TASK DESCRIPTION –
Output must consist only of the lines of the material below from the one with "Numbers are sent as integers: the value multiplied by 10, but" through the one with "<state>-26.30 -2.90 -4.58", each reproduced exactly; no pictures belong in it.

□ □ □ □

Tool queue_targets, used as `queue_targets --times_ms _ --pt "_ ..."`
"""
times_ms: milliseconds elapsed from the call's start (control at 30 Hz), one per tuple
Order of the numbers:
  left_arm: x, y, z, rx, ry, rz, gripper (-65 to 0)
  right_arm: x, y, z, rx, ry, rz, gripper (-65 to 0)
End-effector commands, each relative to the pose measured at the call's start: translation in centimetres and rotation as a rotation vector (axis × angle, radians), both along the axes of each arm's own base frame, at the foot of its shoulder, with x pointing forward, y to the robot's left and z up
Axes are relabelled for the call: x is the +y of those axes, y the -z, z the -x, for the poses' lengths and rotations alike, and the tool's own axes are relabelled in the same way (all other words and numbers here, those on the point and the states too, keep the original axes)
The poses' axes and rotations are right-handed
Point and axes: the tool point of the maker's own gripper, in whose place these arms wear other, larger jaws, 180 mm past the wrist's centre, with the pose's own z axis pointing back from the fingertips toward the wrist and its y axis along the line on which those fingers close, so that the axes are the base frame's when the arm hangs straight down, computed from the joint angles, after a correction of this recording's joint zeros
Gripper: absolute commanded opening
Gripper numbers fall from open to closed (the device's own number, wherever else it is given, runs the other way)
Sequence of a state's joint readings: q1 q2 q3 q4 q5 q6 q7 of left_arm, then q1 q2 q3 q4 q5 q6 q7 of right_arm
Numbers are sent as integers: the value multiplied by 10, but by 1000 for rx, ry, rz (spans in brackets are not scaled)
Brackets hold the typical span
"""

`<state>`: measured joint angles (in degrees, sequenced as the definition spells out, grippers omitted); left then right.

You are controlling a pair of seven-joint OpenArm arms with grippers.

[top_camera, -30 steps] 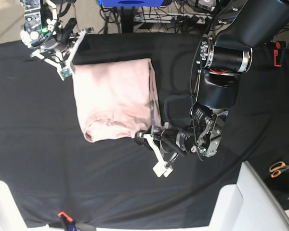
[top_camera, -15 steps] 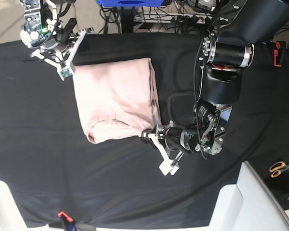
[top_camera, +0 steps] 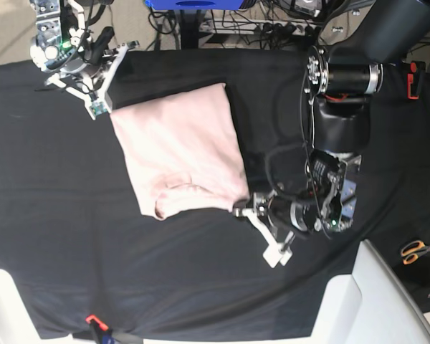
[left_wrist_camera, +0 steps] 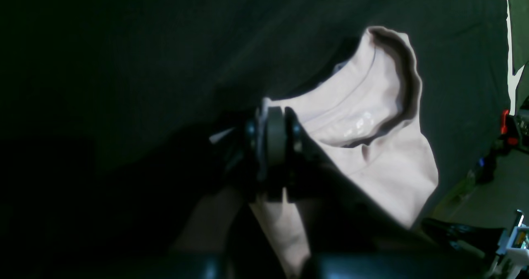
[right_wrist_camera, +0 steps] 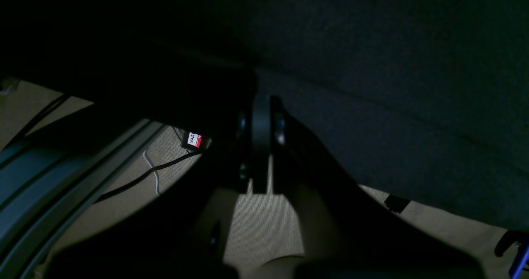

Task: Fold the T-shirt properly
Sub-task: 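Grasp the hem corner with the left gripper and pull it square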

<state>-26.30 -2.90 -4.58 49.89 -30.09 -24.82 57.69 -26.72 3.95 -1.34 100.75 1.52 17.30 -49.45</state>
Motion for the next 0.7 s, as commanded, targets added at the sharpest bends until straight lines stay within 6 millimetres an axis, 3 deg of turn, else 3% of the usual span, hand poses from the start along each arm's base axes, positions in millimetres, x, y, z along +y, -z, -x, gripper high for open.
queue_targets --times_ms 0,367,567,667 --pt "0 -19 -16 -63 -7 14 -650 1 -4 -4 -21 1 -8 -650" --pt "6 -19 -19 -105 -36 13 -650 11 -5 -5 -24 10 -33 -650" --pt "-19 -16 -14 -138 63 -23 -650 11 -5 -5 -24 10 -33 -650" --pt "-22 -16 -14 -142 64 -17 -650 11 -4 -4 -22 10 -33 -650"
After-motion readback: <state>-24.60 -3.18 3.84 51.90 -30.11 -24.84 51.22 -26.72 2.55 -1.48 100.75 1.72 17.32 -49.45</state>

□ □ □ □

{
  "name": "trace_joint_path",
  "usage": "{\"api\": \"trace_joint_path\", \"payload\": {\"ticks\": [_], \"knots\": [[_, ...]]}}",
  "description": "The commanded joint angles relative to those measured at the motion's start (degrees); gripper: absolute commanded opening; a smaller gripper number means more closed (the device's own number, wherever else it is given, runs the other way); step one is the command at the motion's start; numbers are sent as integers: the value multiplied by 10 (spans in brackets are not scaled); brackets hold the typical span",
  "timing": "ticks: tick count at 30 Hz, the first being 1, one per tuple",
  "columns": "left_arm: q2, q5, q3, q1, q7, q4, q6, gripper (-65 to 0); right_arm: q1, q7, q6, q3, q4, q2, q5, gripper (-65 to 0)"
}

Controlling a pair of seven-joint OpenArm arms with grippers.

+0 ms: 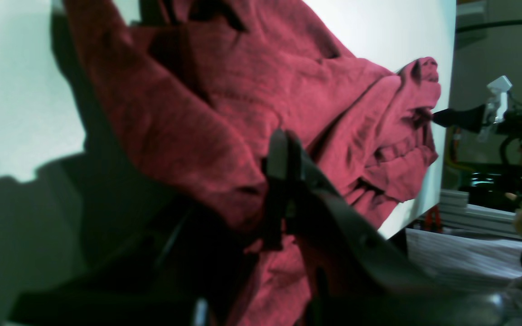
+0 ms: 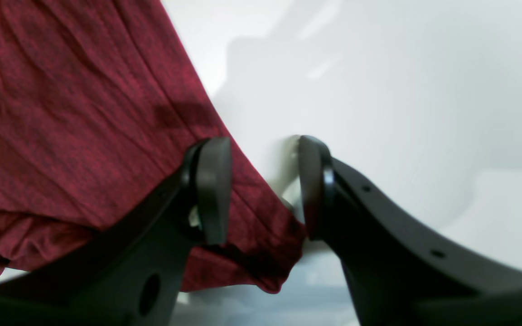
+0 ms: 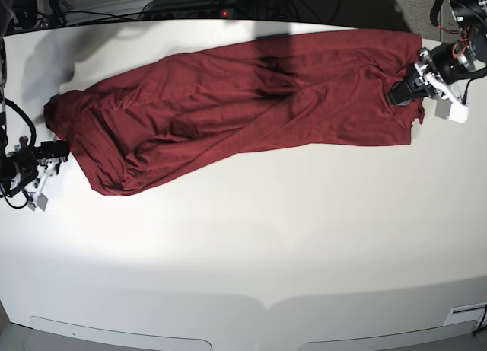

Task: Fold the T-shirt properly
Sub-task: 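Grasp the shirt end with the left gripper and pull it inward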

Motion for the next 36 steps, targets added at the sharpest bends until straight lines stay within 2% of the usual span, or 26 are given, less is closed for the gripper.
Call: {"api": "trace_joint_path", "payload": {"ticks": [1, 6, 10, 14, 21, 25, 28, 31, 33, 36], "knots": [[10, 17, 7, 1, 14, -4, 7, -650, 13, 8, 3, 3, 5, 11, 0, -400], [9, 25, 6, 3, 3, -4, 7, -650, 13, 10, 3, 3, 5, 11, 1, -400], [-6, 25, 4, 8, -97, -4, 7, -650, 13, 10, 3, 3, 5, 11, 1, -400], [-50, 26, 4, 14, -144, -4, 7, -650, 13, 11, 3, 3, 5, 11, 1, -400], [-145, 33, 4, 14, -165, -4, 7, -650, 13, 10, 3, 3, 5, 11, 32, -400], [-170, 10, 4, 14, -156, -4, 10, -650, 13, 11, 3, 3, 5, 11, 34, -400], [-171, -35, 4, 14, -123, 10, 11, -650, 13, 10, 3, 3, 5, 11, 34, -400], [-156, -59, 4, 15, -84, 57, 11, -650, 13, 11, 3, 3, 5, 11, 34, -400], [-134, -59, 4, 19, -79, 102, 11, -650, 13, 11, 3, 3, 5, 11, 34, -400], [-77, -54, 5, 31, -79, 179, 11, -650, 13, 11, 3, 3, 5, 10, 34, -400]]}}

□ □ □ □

TASK RESPONSE –
Numbers are sent as integers: the value multiplied by 10, but by 1000 for rx, ry, rz (spans in brackets are not scaled)
Brackets hold the typical span
"""

`<state>`: measured joint angles (in degrees, sequenced as the definition spells out, grippers omitted); left then right.

You are controlling a pair of seven-joint OpenArm arms with grippers.

[top_camera, -30 steps] 
[top_camera, -15 steps] 
[top_camera, +0 steps] 
[left_wrist_camera, +0 steps] 
[right_wrist_camera, +0 steps] 

Task: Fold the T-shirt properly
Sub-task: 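Grasp the hem corner with the left gripper and pull it square
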
<state>-26.30 -2.90 -4.58 49.89 -30.09 -24.82 57.69 -26.72 3.95 -1.34 100.75 1.52 17.30 -49.45</state>

No additional output is needed.